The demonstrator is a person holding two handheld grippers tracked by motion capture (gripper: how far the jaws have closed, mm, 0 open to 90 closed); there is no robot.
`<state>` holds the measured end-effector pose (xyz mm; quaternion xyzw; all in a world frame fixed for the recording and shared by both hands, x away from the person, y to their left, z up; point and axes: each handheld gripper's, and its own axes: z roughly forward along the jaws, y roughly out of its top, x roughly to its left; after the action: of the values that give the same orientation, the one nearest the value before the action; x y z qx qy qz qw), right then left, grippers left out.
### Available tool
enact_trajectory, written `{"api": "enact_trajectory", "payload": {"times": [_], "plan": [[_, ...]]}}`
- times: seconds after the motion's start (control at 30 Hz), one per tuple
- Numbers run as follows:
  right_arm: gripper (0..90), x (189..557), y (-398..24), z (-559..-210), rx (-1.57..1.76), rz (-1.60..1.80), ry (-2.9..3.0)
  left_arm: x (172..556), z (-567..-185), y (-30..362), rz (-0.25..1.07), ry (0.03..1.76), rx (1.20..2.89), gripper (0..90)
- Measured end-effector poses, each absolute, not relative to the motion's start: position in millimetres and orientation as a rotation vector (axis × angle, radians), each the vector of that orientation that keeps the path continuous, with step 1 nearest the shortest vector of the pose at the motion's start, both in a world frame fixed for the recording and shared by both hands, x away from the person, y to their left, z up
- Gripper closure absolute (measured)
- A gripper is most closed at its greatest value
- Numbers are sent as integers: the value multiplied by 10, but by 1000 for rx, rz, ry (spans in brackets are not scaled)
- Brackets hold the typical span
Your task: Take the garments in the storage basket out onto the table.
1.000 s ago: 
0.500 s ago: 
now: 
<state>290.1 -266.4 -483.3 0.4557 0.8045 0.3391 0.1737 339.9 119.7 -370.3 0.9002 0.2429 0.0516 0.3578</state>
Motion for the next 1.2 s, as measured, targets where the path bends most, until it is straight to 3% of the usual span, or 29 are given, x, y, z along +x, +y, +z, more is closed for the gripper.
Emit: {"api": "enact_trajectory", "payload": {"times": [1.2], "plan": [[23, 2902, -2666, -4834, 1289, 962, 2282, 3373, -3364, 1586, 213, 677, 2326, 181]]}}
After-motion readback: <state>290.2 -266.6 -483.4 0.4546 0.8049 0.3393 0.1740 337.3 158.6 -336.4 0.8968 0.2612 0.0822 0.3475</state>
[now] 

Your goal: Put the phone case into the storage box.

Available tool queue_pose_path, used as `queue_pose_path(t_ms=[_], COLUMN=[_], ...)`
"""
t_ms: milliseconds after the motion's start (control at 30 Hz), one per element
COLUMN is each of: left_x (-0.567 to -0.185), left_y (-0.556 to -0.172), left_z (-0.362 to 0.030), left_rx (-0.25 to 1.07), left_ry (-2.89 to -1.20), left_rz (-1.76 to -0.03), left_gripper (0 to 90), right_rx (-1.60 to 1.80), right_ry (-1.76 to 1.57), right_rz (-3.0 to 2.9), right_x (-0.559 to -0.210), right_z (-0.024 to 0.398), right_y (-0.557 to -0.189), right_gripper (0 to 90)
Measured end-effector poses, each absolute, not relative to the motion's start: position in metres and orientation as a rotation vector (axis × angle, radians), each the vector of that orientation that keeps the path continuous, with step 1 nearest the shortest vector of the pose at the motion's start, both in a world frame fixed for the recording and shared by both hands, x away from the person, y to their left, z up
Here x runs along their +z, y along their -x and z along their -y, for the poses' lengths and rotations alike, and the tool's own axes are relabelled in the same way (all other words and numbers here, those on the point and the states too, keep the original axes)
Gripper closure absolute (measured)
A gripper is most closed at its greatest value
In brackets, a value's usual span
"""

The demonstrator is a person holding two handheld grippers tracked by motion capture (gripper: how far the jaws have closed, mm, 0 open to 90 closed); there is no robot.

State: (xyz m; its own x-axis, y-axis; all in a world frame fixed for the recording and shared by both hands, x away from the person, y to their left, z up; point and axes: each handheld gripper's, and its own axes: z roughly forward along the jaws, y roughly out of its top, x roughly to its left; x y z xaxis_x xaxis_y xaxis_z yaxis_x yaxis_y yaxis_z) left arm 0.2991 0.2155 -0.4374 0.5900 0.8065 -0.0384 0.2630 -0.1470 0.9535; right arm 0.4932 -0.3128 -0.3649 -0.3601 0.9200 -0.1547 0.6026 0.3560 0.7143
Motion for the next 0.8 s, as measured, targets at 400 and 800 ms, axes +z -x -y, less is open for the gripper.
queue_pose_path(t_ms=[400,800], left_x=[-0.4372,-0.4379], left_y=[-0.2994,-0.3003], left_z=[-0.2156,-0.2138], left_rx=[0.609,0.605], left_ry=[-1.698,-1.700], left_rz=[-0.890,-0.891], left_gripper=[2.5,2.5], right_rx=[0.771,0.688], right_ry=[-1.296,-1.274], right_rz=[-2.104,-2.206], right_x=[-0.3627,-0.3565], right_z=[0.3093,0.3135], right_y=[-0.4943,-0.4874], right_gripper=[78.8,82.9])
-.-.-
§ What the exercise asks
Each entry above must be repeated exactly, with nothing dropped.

§ Response area
The demonstrator is a person holding two handheld grippers tracked by motion capture (gripper: how far the jaws have closed, mm, 0 open to 90 closed); there is no robot.
`<state>` holds the measured end-effector pose (xyz mm; quaternion xyzw; all in a world frame fixed for the recording and shared by both hands, x away from the person, y to their left, z up; point and axes: each handheld gripper's, and its own axes: z roughly forward along the jaws, y roughly out of its top, x roughly to its left; after the action: of the values that give the same orientation, the one nearest the value before the action; x y z qx qy qz qw), right then left, grippers left out.
### Available tool
enact_trajectory, written `{"api": "enact_trajectory", "payload": {"times": [_], "plan": [[_, ...]]}}`
- times: seconds after the motion's start (control at 30 Hz), one per tuple
- Numbers run as follows:
  right_arm: gripper (0..90), x (189..557), y (-398..24), z (-559..-210), rx (-1.57..1.76), rz (-1.60..1.80), ry (-2.9..3.0)
  left_arm: x (172..556), z (-567..-185), y (-30..362), rz (-0.25..1.07), ry (0.03..1.76), rx (1.20..2.89), gripper (0..90)
- Measured end-effector poses, each absolute, not relative to the motion's start: position in millimetres and orientation as a rotation vector (axis × angle, radians), each the vector of that orientation that keeps the path continuous, with step 1 nearest the shortest vector of the pose at the motion's start, both in a world frame fixed for the recording and shared by both hands, x away from the person, y to their left, z up
- Gripper closure absolute (measured)
- A gripper is most closed at its greatest value
- Numbers are sent as integers: the value multiplied by 10, but by 1000 for rx, rz, ry (spans in brackets are not scaled)
- Brackets hold the typical span
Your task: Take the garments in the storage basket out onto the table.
1.000 s ago: 
0.500 s ago: 
now: 
<state>290.1 -266.4 -483.3 0.4557 0.8045 0.3391 0.1737 339.9 119.7 -370.3 0.9002 0.2429 0.0516 0.3578</state>
Motion for the next 1.2 s, as measured, targets where the path bends most, until it is straight to 3% of the usual span, or 29 are given, x, y, z along +x, +y, +z, more is closed for the gripper.
Emit: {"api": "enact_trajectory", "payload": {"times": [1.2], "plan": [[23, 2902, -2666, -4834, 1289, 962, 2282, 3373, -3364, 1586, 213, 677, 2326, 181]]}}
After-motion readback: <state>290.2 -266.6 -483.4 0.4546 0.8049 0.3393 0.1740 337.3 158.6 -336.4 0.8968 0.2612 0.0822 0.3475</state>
[now] 

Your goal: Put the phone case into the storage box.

Available tool queue_pose_path, used as `queue_pose_path(t_ms=[_], COLUMN=[_], ...)`
"""
t_ms: milliseconds after the motion's start (control at 30 Hz), one per element
COLUMN is each of: left_x (-0.567 to -0.185), left_y (-0.556 to -0.172), left_z (-0.362 to 0.030), left_rx (-0.25 to 1.07), left_ry (-2.89 to -1.20), left_rz (-1.76 to -0.03), left_gripper (0 to 90), right_rx (-1.60 to 1.80), right_ry (-1.76 to 1.57), right_rz (-3.0 to 2.9), right_x (-0.559 to -0.210), right_z (-0.024 to 0.398), right_y (-0.557 to -0.189), right_gripper (0 to 90)
Measured end-effector poses, each absolute, not relative to the motion's start: position in metres and orientation as a rotation vector (axis × angle, radians), each the vector of that orientation that keeps the path continuous, with step 1 nearest the shortest vector of the pose at the motion's start, both in a world frame fixed for the recording and shared by both hands, x away from the person, y to their left, z up
Here x runs along their +z, y along their -x and z along their -y, for the poses' lengths and rotations alike, and the tool's own axes are relabelled in the same way (all other words and numbers here, those on the point and the states too, keep the original axes)
Gripper closure absolute (measured)
A gripper is most closed at its greatest value
In brackets, a value's usual span
"""

The demonstrator is a person holding two handheld grippers tracked by motion capture (gripper: how far the jaws have closed, mm, 0 open to 90 closed); there is no robot.

State: (xyz m; its own x-axis, y-axis; all in a world frame fixed for the recording and shared by both hands, x away from the person, y to their left, z up; point and axes: each handheld gripper's, and its own axes: z roughly forward along the jaws, y roughly out of its top, x roughly to its left; x y z xaxis_x xaxis_y xaxis_z yaxis_x yaxis_y yaxis_z) left arm 0.2991 0.2155 -0.4374 0.5900 0.8065 -0.0384 0.2630 -0.1470 0.9535; right arm 0.4932 -0.3128 -0.3649 -0.3601 0.9200 -0.1547 0.6026 0.3560 0.7143
Motion for the next 0.8 s, as measured, targets at 400 and 800 ms, axes +z -x -y, less is open for the gripper.
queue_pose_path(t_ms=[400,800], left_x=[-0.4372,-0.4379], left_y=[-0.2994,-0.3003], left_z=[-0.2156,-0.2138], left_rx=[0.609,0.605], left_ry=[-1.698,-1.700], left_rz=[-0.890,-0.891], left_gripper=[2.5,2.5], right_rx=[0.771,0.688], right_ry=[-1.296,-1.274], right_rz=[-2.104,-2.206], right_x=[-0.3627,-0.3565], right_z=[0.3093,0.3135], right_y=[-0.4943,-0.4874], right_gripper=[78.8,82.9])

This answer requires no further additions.